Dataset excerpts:
============================================================
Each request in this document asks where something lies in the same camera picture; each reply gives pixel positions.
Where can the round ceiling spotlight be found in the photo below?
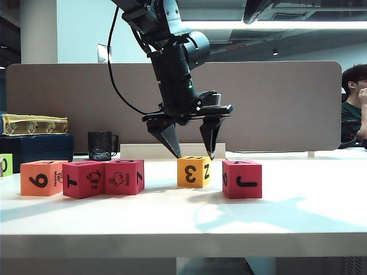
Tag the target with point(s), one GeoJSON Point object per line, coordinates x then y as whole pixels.
{"type": "Point", "coordinates": [275, 53]}

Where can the white partition foot bracket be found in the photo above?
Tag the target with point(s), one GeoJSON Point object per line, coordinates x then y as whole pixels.
{"type": "Point", "coordinates": [311, 154]}

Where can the yellow foam letter block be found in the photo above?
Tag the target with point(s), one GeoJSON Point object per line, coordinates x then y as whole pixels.
{"type": "Point", "coordinates": [183, 183]}

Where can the black office chair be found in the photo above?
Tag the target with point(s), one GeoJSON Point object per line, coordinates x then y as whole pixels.
{"type": "Point", "coordinates": [345, 144]}

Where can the green foam block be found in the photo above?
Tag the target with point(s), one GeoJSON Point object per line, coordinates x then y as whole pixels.
{"type": "Point", "coordinates": [10, 166]}

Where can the yellow patterned box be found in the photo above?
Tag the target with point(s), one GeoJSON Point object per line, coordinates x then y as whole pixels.
{"type": "Point", "coordinates": [34, 121]}

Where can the pink foam block with O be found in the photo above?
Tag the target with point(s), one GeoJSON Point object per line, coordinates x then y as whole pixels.
{"type": "Point", "coordinates": [114, 189]}

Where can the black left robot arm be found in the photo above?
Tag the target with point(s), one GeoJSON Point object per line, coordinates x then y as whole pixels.
{"type": "Point", "coordinates": [172, 71]}

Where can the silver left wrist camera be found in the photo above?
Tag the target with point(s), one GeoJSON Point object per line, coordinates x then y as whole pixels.
{"type": "Point", "coordinates": [212, 98]}

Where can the black mug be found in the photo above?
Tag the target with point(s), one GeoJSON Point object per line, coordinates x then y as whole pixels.
{"type": "Point", "coordinates": [99, 143]}

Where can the pink foam block with T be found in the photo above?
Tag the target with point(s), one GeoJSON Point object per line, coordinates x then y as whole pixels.
{"type": "Point", "coordinates": [83, 192]}

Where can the navy blue box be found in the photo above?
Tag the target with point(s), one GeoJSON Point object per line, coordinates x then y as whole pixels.
{"type": "Point", "coordinates": [43, 149]}

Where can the person in green shirt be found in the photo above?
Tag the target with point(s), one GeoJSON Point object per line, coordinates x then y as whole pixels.
{"type": "Point", "coordinates": [352, 114]}

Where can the brown desk partition panel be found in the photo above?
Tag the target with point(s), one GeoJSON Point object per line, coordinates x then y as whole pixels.
{"type": "Point", "coordinates": [258, 114]}

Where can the red ceiling sign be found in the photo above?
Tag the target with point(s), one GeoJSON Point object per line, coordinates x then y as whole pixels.
{"type": "Point", "coordinates": [235, 47]}

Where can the framed wall sign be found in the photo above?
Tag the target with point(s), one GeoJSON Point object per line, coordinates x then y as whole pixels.
{"type": "Point", "coordinates": [101, 54]}

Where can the orange foam letter block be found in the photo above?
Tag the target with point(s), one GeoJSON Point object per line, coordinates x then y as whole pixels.
{"type": "Point", "coordinates": [28, 189]}

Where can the pink foam block with J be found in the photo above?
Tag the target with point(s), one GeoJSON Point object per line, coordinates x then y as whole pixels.
{"type": "Point", "coordinates": [246, 172]}

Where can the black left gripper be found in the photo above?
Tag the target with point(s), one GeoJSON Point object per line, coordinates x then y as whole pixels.
{"type": "Point", "coordinates": [183, 117]}
============================================================
◆ **What is needed**
Looking at the entries, work out how many lines hold the word "letter". Give the number and nothing else.

◆ **Answer section**
2